- Wakerfern is extending an automated inventory tracking pilot program with technology company Focal Systems from four to 50 stores this fall, according to a company press release.
- Focal Systems provides Wakefern with shelf camera-based computer vision to capture images of store shelves, identify what’s out of stock and generate hourly data, which Wakefern said helps save time and improve operations.
- With 10 retail partners worldwide, Focal Systems said its technology allows employees to focus on customer service instead of inventory management.
The companies didn't say which Wakefern stores or banners would be using the technology, but the expansion from four to 50 indicates the grocery company is satisfied with its first test run. In a statement, Wakefern CIO Cheryl Williams said each out-of-stock detection is sent directly to Wakefern’s proprietary mobile application, which prioritizes out-of-stocks by department, aisle and in-stock availability.
This move aligns with Wakefern's goal to stay on the cutting-edge of technology and follows the company's announcement in July that its ShopRite banner would test a micro-fulfillment solution for online orders in Clifton, New Jersey with Takeoff Technologies.
Innovations focused on shelf management using machine learning and artificial intelligence are becoming a distinct category, particularly in robot form. Giant Eagle is testing shelf-scanning robots from Tally in three markets, which roam the aisles multiple times per day to provide reports about what is out of stock every 30 minutes. Schnucks has Tally robots in 15 of its stores, and Ahold Delhaize has introduced Marty robots at 500 Stop & Shop and Giant/Martin's locations. Walmart is adding thousands of in-store robots to perform shelf audits and scrub store floors as well.
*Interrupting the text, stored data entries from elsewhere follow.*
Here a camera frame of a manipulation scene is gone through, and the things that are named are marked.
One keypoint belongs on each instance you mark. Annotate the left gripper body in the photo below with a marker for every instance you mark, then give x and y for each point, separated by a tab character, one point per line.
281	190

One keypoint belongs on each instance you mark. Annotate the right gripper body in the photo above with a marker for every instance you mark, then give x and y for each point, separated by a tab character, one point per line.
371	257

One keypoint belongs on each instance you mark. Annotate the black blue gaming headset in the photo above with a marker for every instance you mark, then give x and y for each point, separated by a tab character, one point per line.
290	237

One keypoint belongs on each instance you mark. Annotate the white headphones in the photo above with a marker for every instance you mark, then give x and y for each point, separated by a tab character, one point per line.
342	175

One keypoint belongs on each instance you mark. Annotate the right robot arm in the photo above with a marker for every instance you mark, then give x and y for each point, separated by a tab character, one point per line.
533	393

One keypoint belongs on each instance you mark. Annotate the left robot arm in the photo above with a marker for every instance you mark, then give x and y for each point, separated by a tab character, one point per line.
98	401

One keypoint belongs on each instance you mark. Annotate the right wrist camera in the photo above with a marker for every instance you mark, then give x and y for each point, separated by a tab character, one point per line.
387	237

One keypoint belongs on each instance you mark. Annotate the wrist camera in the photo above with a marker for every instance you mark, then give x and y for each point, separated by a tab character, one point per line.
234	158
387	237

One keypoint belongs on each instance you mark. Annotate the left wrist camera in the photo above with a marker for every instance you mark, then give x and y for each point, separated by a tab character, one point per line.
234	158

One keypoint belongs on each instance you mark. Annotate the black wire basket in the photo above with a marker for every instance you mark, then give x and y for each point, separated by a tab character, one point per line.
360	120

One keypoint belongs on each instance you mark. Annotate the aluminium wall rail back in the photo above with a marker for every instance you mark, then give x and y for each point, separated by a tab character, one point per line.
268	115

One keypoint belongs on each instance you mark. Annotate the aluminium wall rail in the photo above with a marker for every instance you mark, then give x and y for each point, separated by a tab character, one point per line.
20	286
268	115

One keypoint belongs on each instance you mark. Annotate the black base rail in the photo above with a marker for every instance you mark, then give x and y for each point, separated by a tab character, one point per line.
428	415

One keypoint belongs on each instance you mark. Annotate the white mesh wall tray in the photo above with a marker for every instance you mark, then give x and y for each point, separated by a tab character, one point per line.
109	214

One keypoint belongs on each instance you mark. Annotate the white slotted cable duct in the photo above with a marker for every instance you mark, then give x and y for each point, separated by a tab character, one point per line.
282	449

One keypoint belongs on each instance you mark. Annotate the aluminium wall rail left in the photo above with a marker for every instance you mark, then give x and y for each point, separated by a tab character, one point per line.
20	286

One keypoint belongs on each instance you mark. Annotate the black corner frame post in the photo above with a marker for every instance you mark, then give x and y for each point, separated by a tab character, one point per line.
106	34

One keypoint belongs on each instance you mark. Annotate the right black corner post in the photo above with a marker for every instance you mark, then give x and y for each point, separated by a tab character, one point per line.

Tech companies are continuing to appeal to grocers with technology that can accomplish more in stores and for e-commerce fulfillment. At Groceryshop in Las Vegas, Righthand Robotics displayed its RightPick bot, which moves products into different bins using a suction tool and grabbing mechanism. Pensa Systems touted its inventory-tracking drone, claiming the technology can perform the same shelf-assessing tasks as a robot at a fraction of the cost.
Consumers are not as bullish about retail automation. A Future of Retail survey conclude that 95% of shoppers aren’t interested in speaking with a robot when they are shopping in-store or online. According to the survey, consumers at large seem more interested in non-tech improvements to retail, primarily when it comes to streamlining the shopping experience.